YOKOHAMA -  Asian Development Bank (ADB) President Takehito Nakao has said that the bank would continue to strengthen the regional economic cooperation initiatives and coordinate closely with other existing and emerging regional cooperation platforms.

While addressing a closing press conference here at the conclusion of Annual Meeting of ADB Board of Governors, he said, "We will continue to facilitate South-South cooperation that supports knowledge transfer and expertise among developing member countries." While progress in Asia has been impressive, the battle against poverty is not over yet as reminded by the participants, he added. "Reducing poverty will remain our major focus," he added.

He said ADB will continue to prioritise the needs of the poorest and the most fragile countries, including small island countries in the Pacific. Growing inequalities are a major concern for many countries, he added. "We will enhance our support for addressing inequality across groups and regions. Strengthening financial inclusion and supporting inclusive business will be integral components of our approach to deepen inclusiveness," he commented.

In response to a question, he said the ADB will continue to play a key role in mobilising the vast resources needed for infrastructure development in the region. According to a recent ADB study, Asia will need $1.7 trillion per year in infrastructure investments through 2030. He said, "We will scale up to help meet this large infrastructure deficit, increasingly use high-level technology in infrastructure, vigorously pursue our commitment to climate finance, and actively promote public-private partnerships."

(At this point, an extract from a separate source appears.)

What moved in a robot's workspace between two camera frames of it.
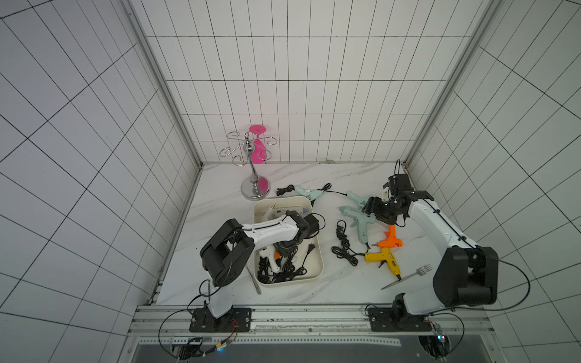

The governors encouraged ADB to crowd-in larger private sector financing to support the region's development, especially for infrastructure, he said. "We are placing a strong emphasis on public-private partnerships. In our private sector operations, we plan to expand our guarantee operations, equity investments, and co-financing," he added.

“The merger of our Asian Development Fund (ADF) lending operations and Ordinary Capital Resources (OCR) balance sheet allows us to further leverage these resources,” he added. “Our experience in the past 50 years demonstrates that both public and private sector investments by ADB through preparing necessary infrastructure and setting conducive policy environment help crowd-in private sector resources and activities,” he stated.

He said that the bank intended to expand such operations in poorer countries. "We are expanding staff resources for our Private Sector Operations Department to facilitate this scale up," he added. "We are on track towards meeting our ambitious financing target of $6 billion for climate change by 2020. We continue to pay special attention to the challenges facing Pacific island countries, particularly in adaptation," he expressed.

"We are actively supporting our developing member countries' access to concessional resources, including from the Green Climate Fund. We are providing policy advice and capacity building support to our client countries for their nationally determined contributions. We will increase our support to prevent and reduce risks from natural disasters," he observed.

To another query, Nakao said, "we will increase support for universal health coverage, technical and vocational education and training (TVET), and social protection."